Chang was one of the notable figures who built a welfare state model during his MP career. He established various universities, including Dongseo University, where he used to be its Chancellor.

Career 
Born in Busan, Chang attended to Busan Technical High School, and earned bachelor's degree in theology from University of Cincinnati. He used to work as a pastor before he established Dongseo Christian Vocational School (now Kyungnam College of Information & Technology), the first vocational college in South Korea, in 1965.
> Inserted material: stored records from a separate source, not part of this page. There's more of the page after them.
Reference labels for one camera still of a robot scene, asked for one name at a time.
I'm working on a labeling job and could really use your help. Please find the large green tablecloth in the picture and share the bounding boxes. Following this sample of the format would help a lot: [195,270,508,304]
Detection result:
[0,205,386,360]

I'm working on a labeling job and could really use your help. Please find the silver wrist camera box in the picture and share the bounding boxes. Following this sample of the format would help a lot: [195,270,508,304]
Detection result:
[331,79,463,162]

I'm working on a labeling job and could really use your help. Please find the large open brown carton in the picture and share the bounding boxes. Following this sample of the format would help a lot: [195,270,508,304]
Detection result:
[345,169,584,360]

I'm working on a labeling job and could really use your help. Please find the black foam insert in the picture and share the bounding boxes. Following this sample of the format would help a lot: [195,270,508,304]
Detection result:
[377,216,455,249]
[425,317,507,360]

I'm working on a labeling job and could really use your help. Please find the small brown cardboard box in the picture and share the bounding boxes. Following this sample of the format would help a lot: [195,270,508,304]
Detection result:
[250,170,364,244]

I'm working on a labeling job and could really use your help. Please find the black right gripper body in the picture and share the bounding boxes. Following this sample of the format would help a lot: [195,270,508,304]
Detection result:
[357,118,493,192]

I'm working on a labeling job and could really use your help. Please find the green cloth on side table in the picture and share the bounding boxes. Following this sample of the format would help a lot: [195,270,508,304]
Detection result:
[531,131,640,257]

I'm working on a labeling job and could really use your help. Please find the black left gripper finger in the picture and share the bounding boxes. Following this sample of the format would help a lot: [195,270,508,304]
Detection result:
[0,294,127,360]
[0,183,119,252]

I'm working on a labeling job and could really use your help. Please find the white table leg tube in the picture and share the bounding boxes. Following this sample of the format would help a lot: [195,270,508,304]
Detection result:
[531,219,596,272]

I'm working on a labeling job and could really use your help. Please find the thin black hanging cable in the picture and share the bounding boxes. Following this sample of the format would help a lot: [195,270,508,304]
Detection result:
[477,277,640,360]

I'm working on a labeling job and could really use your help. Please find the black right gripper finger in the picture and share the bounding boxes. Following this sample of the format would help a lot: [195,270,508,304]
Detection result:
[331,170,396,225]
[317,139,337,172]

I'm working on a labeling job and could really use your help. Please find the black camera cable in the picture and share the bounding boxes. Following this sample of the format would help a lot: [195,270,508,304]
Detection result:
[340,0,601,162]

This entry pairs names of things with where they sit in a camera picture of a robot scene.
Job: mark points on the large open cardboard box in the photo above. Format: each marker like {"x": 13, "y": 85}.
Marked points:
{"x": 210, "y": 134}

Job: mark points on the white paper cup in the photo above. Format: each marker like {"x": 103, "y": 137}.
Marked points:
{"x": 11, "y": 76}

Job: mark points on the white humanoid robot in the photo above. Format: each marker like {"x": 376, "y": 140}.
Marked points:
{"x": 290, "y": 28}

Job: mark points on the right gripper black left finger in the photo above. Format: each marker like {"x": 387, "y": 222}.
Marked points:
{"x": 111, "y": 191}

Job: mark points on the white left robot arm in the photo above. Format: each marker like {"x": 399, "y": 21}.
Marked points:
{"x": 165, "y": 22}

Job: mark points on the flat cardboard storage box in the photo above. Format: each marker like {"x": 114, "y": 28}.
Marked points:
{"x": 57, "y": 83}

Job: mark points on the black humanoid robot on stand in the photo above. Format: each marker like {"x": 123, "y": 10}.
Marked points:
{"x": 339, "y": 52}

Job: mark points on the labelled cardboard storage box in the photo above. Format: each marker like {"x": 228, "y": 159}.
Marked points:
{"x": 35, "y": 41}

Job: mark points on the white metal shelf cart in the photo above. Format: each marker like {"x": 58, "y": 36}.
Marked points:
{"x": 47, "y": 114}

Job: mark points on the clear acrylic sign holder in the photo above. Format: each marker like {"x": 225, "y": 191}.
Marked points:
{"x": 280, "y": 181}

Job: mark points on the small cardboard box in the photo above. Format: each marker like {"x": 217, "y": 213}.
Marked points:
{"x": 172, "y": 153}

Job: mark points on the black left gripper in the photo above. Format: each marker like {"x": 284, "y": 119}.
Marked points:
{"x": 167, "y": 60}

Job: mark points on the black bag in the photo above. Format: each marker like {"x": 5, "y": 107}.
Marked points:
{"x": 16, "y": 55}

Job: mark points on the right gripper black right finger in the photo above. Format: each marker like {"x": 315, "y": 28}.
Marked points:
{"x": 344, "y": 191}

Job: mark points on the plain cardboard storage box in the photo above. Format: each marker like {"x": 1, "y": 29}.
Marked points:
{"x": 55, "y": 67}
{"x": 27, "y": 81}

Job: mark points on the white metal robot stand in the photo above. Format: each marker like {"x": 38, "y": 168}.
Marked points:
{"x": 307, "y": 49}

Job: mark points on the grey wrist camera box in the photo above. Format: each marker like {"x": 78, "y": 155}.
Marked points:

Chang started his political career as one of the promoter of Democratic Justice Party (DJP), the predecessor of Liberty Korea Party (LKP), in January 1981. He was elected unopposed to the National Assembly representing North District of Busan in the elections after 2 months, and re-elected in 1985 election. In 1987, he was elected as the sole Deputy Speaker of the National Assembly, after the main opposition United Democratic Party (UDP) decided to not put its candidate due to the internal conflict.

Chang consecutively lost to Moon Jung-soo in 1988 and 1992 election. Instead, he established Dongseo Engineering College (now Dongseo University) in 1991 and served as its Chancellor till 2008. In 2001, he also founded Dongseo Cyber University (now Busan Digital University).

He died on 6 December 2015, after a chronic disease, aged 83. His widow, Park Dong-soon (born 1939), is the current Chancellor of Dongseo University. He also left 3 children, including Chang Je-kuk (born 1964), the current President of the university, Chang Je-won (born 1967), a Member of the National Assembly (2008-2012, 2016-), and Chang Ju-young.

Controversies 
On 8 March 1988, Chang faced huge protests from opposition MPs after he and DJP rushed a revised electoral law through without any agreements. It was reported that Yoo Soo-ho, the father of Yoo Seong-min, was also involved into the controversy.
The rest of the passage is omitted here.